* _Supplied information_:
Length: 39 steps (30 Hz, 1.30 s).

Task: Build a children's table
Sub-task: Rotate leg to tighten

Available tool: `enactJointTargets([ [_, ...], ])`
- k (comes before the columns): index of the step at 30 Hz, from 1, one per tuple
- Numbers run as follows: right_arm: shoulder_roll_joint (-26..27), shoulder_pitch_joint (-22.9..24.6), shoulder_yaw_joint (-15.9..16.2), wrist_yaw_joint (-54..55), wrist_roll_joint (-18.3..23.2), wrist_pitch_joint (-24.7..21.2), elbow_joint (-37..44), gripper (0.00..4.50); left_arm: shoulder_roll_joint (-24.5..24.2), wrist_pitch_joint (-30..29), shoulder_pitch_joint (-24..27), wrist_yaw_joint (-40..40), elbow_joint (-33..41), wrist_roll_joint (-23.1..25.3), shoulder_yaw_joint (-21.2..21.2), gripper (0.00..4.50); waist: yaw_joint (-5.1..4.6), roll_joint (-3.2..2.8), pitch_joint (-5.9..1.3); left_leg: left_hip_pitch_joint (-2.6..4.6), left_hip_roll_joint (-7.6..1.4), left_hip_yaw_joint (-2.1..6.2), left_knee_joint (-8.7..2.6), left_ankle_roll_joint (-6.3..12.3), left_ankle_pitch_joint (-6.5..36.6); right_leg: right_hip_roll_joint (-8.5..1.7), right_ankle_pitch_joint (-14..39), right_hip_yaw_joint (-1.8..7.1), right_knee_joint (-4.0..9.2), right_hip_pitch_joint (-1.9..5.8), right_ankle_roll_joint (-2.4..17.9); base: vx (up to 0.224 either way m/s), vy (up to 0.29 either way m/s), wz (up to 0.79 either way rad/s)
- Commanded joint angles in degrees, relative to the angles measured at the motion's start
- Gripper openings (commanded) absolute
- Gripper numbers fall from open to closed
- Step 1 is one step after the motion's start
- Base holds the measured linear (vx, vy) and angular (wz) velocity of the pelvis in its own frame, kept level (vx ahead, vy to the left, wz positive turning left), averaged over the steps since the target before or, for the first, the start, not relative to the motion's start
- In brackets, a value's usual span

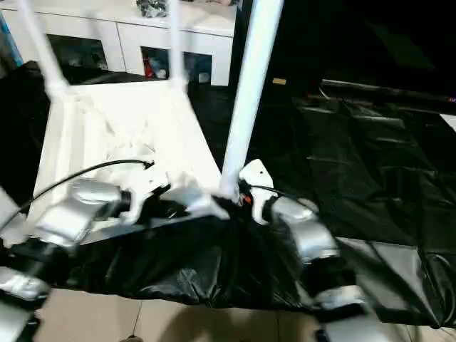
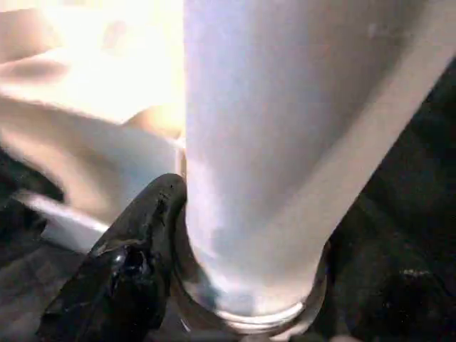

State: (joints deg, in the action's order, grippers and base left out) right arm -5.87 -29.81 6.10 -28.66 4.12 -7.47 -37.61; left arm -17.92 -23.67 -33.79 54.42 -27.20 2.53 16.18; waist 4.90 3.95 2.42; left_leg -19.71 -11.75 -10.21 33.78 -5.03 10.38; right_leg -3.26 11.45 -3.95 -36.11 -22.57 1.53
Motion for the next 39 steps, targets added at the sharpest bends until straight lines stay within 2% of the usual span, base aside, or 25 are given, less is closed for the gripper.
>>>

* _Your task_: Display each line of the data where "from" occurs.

* _Answer space_:
- k (comes before the columns): index of the step at 30 Hz, from 1, one per tuple
- Gripper numbers fall from open to closed

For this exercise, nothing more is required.